O homem se apresenta, assim, como a conjugação de três entidades distintas, numa única manifestação. E isso levanta a ponta do véu que encobre o mistério da trindade divina, revelando mais profundamente a natureza antropomórfica do velho dogma, presente em todas as grandes religiões antigas. Por outro lado, essa concepção nos faz compreender a existência, no plano coletivo, de uma fase de misticismo indiferenciado, ou de indiferenciação mística, em que a realidade espiritual, confundida com a material, assemelha-se à indiferenciação psíquica das fases infantis, no plano individual. O dogmatismo então se explica, da mesma maneira, como a necessidade de elaboração racional da realidade, que se exprime através do apriorismo absolutista da intuição. O dogma de fé das religiões equivale ao "quero" irracional das crianças, que querem e exigem, mesmo sem saberem por quê.

As três funções da consciência — a teórica, a prática e a estética — têm suas raízes, portanto, na própria estrutura tríplice do homem. Se definirmos a primeira dessas funções como sendo a razão, o esquema de representações teóricas da realidade objetiva, compreenderemos que o homem, antes de conhecer e compreender, vive e experimenta. Essa vivência, que lhe dá a experiência vital, da qual decorrem as categorias da razão, pelo fato mesmo de se desenvolver num processo, de se desdobrar, separa a razão do sentimento, estabelece dois planos distintos na consciência. O que estava fundido na indiferenciação psíquica, separa-se, ao diferenciar-se. A seguir, o desenvolvimento da razão, absorvendo o interesse do homem pelo conhecimento do mundo, provoca a alienação do espírito. É assim que o materialismo aparece, na História, como uma flor de estufa, um produto artificial da razão, elaborado pelas elites intelectuais, sem jamais penetrar as camadas profundas da vida social. É por isso que nunca houve, e jamais haverá, um povo materialista e ateu. As fases racionais de descrença nada mais são do que momentos de desequilíbrio, que acabam reconduzindo os homens ao espiritualismo, através da síntese estética.

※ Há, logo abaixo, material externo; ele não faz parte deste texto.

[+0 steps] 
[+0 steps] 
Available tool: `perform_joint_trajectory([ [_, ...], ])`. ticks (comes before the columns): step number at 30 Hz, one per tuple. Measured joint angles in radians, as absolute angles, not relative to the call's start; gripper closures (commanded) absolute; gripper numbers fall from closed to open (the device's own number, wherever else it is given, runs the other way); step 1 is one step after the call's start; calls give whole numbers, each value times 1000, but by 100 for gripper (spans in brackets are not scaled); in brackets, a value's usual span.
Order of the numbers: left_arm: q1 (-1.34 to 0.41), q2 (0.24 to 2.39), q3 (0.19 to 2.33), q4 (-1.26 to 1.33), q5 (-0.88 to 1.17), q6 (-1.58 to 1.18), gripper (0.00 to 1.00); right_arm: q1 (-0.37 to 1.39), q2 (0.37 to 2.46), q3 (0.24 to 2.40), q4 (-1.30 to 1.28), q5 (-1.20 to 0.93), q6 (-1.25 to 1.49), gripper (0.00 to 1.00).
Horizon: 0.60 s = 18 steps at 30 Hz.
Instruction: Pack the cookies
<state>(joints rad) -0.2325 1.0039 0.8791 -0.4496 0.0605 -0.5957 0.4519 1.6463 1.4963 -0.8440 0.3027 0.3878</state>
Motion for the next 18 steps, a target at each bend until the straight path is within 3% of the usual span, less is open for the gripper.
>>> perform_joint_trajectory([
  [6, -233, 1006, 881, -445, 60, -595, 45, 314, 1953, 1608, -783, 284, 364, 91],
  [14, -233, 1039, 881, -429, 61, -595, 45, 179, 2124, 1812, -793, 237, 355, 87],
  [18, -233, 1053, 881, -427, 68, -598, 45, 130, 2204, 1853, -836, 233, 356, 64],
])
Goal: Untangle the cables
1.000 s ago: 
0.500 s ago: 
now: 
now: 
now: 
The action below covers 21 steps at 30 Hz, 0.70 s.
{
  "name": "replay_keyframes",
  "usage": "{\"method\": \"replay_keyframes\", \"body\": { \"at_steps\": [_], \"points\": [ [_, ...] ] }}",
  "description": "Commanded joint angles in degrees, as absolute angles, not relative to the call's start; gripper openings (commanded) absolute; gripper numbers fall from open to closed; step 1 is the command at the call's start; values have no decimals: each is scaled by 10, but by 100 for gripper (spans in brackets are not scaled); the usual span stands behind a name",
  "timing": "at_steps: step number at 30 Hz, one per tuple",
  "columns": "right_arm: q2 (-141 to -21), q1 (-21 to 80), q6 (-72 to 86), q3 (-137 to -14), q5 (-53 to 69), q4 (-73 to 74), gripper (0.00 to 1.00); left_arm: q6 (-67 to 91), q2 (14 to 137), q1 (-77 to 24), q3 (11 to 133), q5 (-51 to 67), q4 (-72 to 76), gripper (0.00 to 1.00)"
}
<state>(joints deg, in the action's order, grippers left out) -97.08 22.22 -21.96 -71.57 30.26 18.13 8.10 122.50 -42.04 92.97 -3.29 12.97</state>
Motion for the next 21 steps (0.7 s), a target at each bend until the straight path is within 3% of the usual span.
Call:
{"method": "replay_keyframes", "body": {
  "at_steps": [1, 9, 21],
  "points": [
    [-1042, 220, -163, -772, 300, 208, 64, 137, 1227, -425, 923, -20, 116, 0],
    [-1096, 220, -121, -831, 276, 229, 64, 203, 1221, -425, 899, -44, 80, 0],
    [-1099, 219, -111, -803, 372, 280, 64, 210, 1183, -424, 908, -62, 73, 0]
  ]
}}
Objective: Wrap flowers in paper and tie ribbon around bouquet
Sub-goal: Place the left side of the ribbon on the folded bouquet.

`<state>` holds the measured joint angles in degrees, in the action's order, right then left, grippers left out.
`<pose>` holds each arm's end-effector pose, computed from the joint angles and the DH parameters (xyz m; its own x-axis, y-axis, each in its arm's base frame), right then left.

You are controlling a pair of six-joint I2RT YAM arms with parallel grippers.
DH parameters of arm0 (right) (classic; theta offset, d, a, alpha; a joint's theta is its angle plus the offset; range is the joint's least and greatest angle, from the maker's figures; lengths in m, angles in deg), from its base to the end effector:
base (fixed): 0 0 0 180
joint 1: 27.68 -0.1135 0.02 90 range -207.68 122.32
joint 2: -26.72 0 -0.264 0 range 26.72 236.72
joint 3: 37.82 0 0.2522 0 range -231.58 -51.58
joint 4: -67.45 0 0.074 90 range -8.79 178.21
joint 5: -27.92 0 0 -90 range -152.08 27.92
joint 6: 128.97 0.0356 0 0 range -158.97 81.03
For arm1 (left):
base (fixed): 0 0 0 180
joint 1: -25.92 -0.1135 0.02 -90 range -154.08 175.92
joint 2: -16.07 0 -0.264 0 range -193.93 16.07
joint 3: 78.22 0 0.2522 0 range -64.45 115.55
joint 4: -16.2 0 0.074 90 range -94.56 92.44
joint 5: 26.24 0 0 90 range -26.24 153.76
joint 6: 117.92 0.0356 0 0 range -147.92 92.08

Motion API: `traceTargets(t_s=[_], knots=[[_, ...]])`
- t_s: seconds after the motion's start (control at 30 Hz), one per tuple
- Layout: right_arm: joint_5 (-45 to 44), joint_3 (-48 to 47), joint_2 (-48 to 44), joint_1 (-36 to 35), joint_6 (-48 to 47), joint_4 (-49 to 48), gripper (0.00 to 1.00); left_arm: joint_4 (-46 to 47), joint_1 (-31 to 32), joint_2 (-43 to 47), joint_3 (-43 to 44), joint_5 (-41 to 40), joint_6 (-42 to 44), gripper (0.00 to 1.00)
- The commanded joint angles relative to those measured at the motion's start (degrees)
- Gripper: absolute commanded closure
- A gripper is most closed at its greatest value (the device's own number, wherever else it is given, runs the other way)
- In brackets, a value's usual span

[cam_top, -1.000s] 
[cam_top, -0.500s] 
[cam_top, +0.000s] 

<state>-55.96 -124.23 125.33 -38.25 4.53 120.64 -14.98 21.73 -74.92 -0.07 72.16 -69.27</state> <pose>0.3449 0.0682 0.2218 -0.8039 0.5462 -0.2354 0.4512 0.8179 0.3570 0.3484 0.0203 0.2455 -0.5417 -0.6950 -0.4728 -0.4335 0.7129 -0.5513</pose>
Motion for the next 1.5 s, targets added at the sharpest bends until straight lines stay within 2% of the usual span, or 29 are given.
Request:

A concepção espírita do homem, como unidade trina, tanto se opõe ao dualismo religioso, quanto ao monismo materialista e ao pluralismo ocultista. Não obstante, como essa concepção é uma síntese estética, nela encontramos os elementos opostos, reduzidos ao equilíbrio da fusão. Assim, quando Kardec define a alma como sendo o espírito encarnado, temos a dualidade alma-corpo; quando define o corpo como produção ou projeção do próprio espírito, temos o monismo; e quando define o espírito como entidade independente, possuindo as diversas funções da consciência e capaz de projetá-las por várias maneiras, no plano espiritual e no plano material, temos o pluralismo. Os vários corpos da concepção septenária do ocultismo apresentam-se como simples peças do mecanismo de manifestação do espírito.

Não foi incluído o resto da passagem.